Rowling also credits Lewis Carroll and C. S. Lewis through her description, and use, of a reflective device and a train ride to achieve passage into a fantastic other-world. In a manner that suggests a parallel to the rites of passage of young adulthood, Harry Potter boards a train at platform nine and three-quarters at King’s Cross station. Harry’s trip will bring him to the wondrously magical and separate (though whimsically and pointedly parallel) world of Hogwarts School of Witchcraft and Wizardry. After many railway trips, many happy adventures, and the conclusive suggestion that they might be outgrowing such adventures, the Pevensie children of Lewis’s The Chronicles of Narnia access the kingdom of heaven when they are killed in a train wreck. In Carroll’s Through the Looking-Glass, Alice speeds through the countryside of her own parallel world, the reversed world of “nonsense” on the other side of a mirror, while she is engaged in a giant game of chess that she must win in order to return transformed and victorious to the “real,” that is adult, world. Harry passes the preparatory “test” of the Mirror of Erised (with a great deal of help and guidance from Professor Dumbledore), gaining the strength and confidence necessary to help him (along with Ron Weasley) face the challenge of the giant chess game towards the end of Harry Potter and the Sorcerer’s Stone. Alice’s success in the chess game, involving the maturity required to eschew the paradoxes (bureaucracy) of the Red Queen and her supporters (political, governmental systems), informs Rowling’s description of Harry’s and Ron’s actions during the giant Chess game, as well as our perceptions of them. Chess, a game of logic requiring patience and experience, tests and proves both the capabilities of reason and fantasy, and Harry and his friends must further establish themselves as heroes by exercising both of these capabilities-much in the way the audience does in the act of reading, in the act of entering a reflective art form.

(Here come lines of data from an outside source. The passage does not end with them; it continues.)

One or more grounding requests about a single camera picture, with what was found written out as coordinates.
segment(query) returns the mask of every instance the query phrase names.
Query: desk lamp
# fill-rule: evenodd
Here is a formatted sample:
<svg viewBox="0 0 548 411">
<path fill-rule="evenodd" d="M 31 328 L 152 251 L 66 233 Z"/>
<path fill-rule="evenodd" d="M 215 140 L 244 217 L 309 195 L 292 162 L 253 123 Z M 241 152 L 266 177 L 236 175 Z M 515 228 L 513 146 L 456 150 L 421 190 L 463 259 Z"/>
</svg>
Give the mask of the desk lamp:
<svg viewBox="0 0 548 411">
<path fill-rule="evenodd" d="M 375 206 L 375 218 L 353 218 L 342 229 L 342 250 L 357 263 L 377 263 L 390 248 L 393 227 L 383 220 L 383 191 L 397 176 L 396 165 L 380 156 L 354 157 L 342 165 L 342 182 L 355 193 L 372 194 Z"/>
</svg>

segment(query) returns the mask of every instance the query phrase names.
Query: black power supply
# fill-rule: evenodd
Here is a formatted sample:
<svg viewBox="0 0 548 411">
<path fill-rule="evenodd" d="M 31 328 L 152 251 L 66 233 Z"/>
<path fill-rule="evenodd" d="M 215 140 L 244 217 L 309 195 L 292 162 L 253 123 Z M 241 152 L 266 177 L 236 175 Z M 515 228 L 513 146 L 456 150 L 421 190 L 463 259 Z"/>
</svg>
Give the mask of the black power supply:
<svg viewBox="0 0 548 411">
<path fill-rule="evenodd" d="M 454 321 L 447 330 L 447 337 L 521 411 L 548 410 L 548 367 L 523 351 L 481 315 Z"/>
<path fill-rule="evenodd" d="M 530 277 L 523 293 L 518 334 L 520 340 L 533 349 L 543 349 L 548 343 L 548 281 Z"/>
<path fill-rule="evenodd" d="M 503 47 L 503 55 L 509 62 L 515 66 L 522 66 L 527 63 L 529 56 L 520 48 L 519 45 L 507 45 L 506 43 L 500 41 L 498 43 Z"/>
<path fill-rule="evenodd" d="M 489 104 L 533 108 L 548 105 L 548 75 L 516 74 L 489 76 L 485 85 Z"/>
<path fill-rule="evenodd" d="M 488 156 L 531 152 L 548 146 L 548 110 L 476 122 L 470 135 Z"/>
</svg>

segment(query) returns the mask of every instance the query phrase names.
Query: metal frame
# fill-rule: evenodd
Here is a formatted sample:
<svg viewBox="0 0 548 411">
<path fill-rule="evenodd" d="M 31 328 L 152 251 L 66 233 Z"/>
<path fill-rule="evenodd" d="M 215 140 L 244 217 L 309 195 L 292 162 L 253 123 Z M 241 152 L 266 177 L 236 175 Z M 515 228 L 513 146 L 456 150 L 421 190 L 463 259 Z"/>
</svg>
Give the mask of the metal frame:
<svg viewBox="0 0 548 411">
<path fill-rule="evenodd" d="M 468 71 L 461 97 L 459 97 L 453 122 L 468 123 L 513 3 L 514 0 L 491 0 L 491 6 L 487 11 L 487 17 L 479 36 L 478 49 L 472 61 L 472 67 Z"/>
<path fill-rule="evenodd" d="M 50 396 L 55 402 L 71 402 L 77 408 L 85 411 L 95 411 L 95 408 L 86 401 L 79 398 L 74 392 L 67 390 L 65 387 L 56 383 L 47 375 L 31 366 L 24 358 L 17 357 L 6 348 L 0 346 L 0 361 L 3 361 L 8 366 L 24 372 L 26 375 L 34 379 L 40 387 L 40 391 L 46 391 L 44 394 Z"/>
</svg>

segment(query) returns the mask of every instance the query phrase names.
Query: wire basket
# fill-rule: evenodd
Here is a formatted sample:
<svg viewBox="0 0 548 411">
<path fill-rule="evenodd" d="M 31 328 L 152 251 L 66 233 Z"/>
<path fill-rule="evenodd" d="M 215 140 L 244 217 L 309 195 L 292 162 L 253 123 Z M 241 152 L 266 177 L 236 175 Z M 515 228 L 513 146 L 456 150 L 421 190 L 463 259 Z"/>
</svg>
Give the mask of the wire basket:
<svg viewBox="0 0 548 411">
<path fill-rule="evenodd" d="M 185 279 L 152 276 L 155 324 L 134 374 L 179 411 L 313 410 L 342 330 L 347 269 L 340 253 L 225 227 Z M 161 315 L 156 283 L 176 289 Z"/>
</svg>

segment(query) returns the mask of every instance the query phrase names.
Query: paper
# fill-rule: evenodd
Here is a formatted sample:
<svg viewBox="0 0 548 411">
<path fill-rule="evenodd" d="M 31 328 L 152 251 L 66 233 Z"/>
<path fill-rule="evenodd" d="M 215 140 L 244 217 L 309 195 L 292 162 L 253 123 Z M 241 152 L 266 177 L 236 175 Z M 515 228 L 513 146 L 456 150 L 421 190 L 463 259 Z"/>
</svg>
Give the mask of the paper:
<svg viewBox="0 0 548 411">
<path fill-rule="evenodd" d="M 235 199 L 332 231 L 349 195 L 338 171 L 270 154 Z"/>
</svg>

Thus, as a fellow reader and creating author, in book one of the “Harry Potter” series, Harry Potter and the Sorcerer’s Stone, Rowling gives due credit to the precedents of her literary forebears and extends a hand to those writers who may hope to follow. And the readers and keepers of the tradition of classic, British fantasy, would do well to acknowledge agreement in Rowling’s debt as well as the reader’s debt to Rowling.